Error.log says: AH00161: server reached MaxRequestWorkers setting, consider raising the MaxRequestWorkers setting

(I'm not a webmaster, I host a small site for my needs and have no idea how to react.)

Answer 1

This is exactly the scenario that fail2ban was invented to cover. I suggest you look into that here: https://www.fail2ban.org/wiki/index.php/Main_Page

Likely the "badbots" jail would take care of this immediately, and if not it wouldn't be difficult to code a custom jail/filter set to take care of it.
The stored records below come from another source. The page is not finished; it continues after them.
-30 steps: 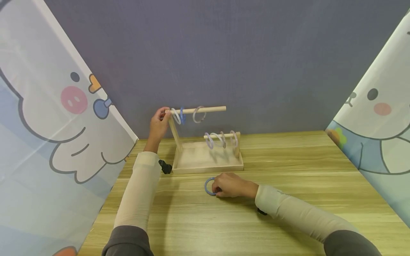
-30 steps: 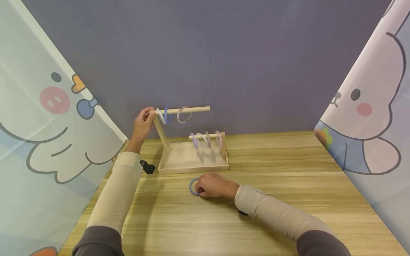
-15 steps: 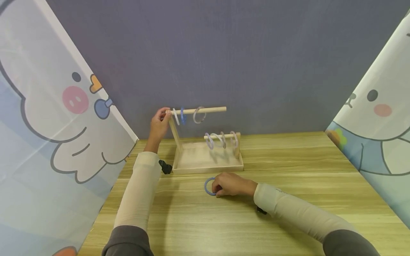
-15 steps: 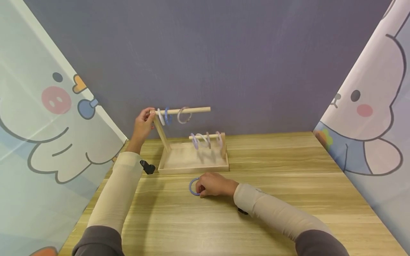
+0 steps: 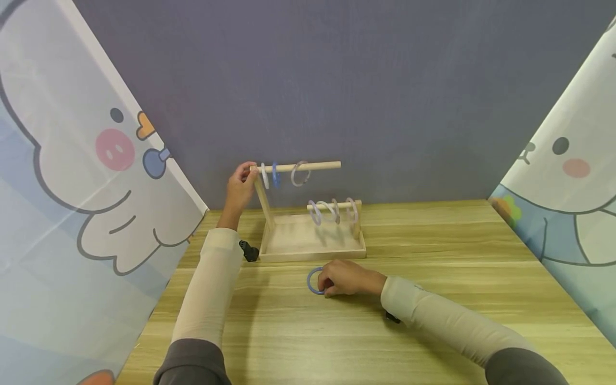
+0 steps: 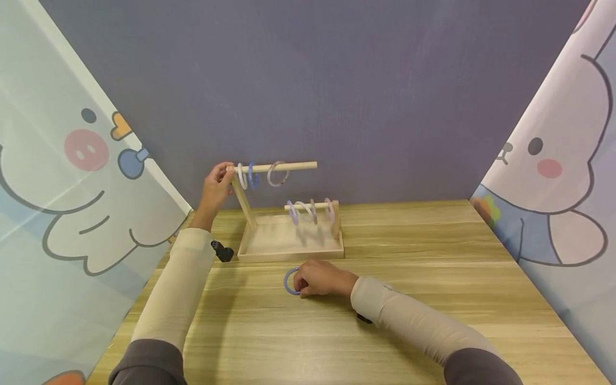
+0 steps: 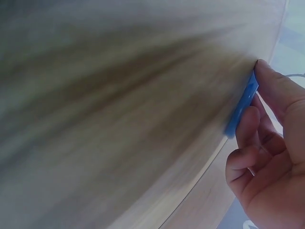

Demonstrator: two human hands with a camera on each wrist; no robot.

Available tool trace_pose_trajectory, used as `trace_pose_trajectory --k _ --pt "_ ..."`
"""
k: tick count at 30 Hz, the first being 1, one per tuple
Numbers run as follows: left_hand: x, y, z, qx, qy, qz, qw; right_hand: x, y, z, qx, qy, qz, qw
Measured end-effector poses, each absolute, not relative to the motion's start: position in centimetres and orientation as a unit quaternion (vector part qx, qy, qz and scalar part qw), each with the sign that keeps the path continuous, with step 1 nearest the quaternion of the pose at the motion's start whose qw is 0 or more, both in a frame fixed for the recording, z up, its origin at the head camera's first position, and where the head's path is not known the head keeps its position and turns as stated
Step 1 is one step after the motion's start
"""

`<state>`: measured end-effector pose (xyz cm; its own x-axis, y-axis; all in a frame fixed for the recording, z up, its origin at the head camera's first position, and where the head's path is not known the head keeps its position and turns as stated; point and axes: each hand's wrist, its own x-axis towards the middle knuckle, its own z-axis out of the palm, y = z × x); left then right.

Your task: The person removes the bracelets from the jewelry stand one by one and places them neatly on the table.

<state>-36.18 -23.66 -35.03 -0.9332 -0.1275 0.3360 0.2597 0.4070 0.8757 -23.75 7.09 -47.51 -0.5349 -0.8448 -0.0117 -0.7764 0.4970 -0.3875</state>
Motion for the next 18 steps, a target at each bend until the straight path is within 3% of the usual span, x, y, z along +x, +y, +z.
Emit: trace_pose_trajectory --k 18 --pt "-36.3 -23.7 -35.1 -0.045 -0.812 -0.553 0.179 -23.8 7.2 -45.3 -0.462 0.861 -0.191 0.09"
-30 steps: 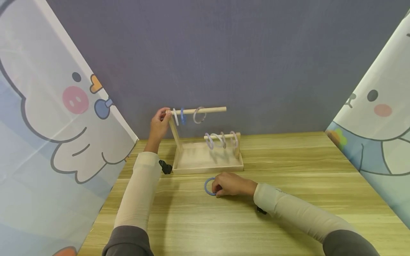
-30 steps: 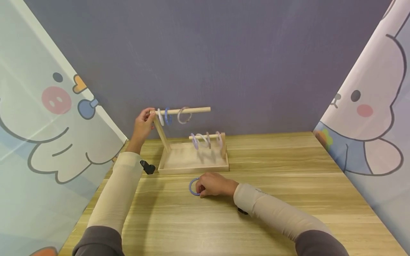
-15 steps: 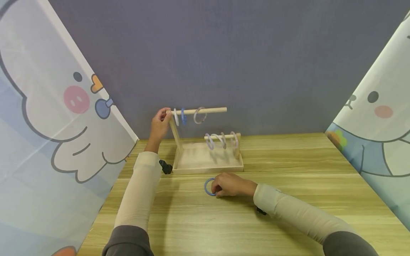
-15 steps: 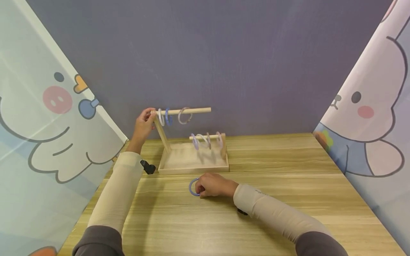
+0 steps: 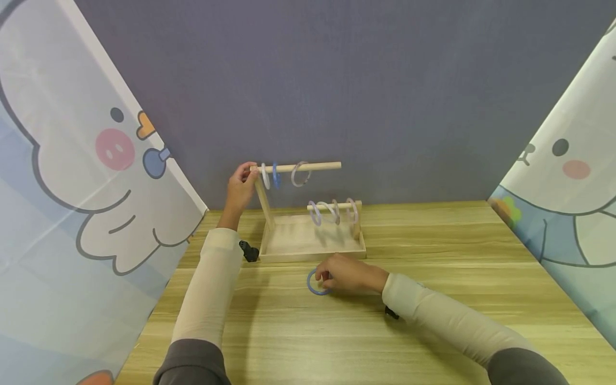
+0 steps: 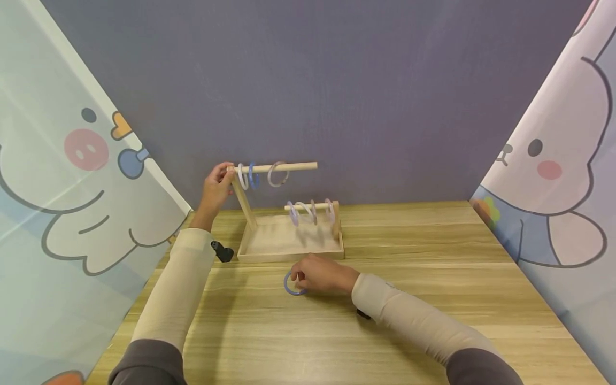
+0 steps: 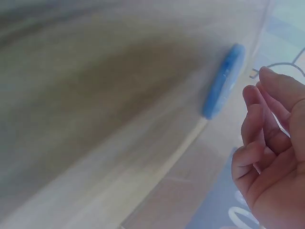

For now, seeing how they IP's seem to be limited, I suggest banning those IP's via iptables:

iptables -I INPUT -s 185.220.100.252 -j DROP

This is what fail2ban does of course (adds IP's to iptables), but fail2ban does it automatically. It would have protected you from this attack without your even noticing.